04 aprile 2019
Il piacere di lasciare traccia
“… Quando un sorriso emergerà con la stessa semplicità di una lacrima, di un momento di rabbia o di nostalgia, quando il bambino saprà fino in fondo che in noi c’è il vuoto sufficiente per accogliere ogni sua emozione e trovarne risonanza, allora vedremo veramente ogni segno ed ogni colore per quello che veramente sono senza giudizi e pregiudizi.A noi educatori tocca essere presenti: attenti, disponibili, accoglienti; a noi il compito meraviglioso di sostenere e dare sicurezza, ma anche di saperci stupire ….”( L.Mancini, Il linguaggio del colore, edizioni Junior, 2005)

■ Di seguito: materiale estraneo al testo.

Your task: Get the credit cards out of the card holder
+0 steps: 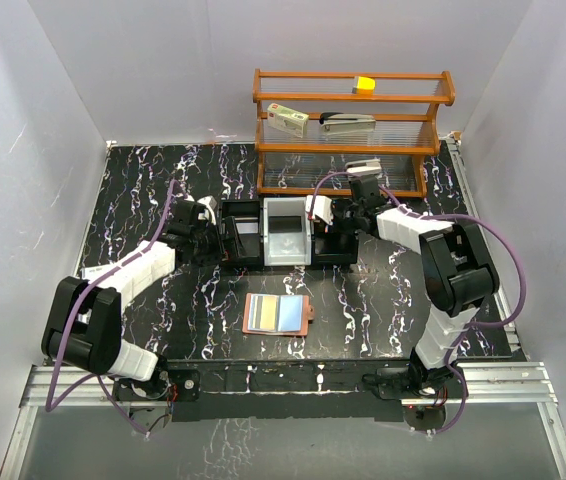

Conoscere e possedere tutti i linguaggi, verbali e non verbali, usati sia per esprimersi sia per comunicare, portano alla costruzione e alla formazione di una personalità ricca ed articolata, in grado di analizzare e giudicare.
Già dalla nascita è presente, potenzialmente in tutti gli individui, la possibilità dell’uso di tutti i linguaggi che nascono e si sviluppano in maniera affine: come per la parola (dai primi suoni si passa all’articolazione di quelli più complessi e poi alla loro combinazione) così per il linguaggio grafico si passa dai primi segni base ad altri più complessi.
Lo sviluppo della traccia, come ha studiato Arno Stern, avviene per piani che si sovrappongono, in un ordine evolutivo non selettivo. Due gesticolazioni impulsive sono il punto di partenza:
Se dai Giruli abbiamo lo sviluppo della Figura Rotonda, dai Punctili si sviluppano prima linee parallele poi, con più sicurezza e precisione, il tratto diritto.
(rappresentazione dell'evoluzione: Giorgio, Alessandro, Miranda/ anni 3)
Le prime tracce infantili e spontanee maturano nell’impulso di “conquistare” l’ambiente circostante, nella scoperta sorprendente di modificarlo lasciando qualcosa di sé; una traccia confusa che, una volta riprodotta sul foglio, viene riduttivamente definita scarabocchio. Con la pratica, le abilità motorie migliorano, il gesto rallenta e diviene più controllato.
Di solito tutte le sperimentazioni che i bambini e le bambine fanno usando materiali che lasciano una traccia (un grosso pastello a olio, una matita dalla grafite molto morbida, un pennello dal manico corto da poter intingere nel colore e da poter spargere su ampi fogli) sono tenuti in poca considerazione dagli adulti. Le prime scoperte e le successive ricerche vengono scambiate per disattenzione o peggio ancora si immagina che i bambini e le bambine provino piacere “nello sporcare”; solo l’apparire di forme che richiamano alla mente adulta cose concrete, in qualche modo desta interesse. Generalmente, l’adulto non accetta di buon grado l’idea che attraverso quei segni (che per lui sono assolutamente incomprensibili) il bambino e la bambina possano già esprimere sensazioni stati d’animo gioie o paure. L’osservazione attenta dei bambini e delle bambine che utilizzano questo linguaggio “pittorico” insegna a dare il giusto risalto ad ogni tappa che essi pian piano raggiungono sperimentano e superano. Ogni passaggio è una grossa scoperta nata dalla sperimentazione diretta. Le prime scoperte avvengono con l’utilizzo di materiale che colora; il piacere procurato dall’apparire di queste tracce è altissimo e il/la bambino/a continua per molto tempo a verificare questa possibilità.
All’interno di queste sperimentazioni avviene l’associazione tra il piacere motorio di tutto il corpo che traccia combinato con gli effetti prodotti dal suo gesto di stendere il colore su una superficie.
Il bambino e la bambina scoprono i segni determinati dai propri gesti e si soffermano sempre più spesso ad osservarli con grande piacere visivo.
Da questo piacere nasce una vera e propria necessità di ripetere alcuni segni che prima venivano prodotti casualmente, imparando a controllare i gesti del proprio corpo. È questo il momento in cui il/la bambino/a individua, all’interno di una forma già tracciata, una sagoma che gli ricordi un oggetto a lui familiare; in seguito ci sarà il momento in cui cerca di ripetere questa sagoma volontariamente, senza insistenti pressioni da parte dell’adulto che vuole a tutti i costi trovare significato alle sperimentazioni che il/la bimbo/a sta facendo.
Inizia ora la fase di vera e propria progettazione delle forme dei colori e dei soggetti che il bambino vuole produrre.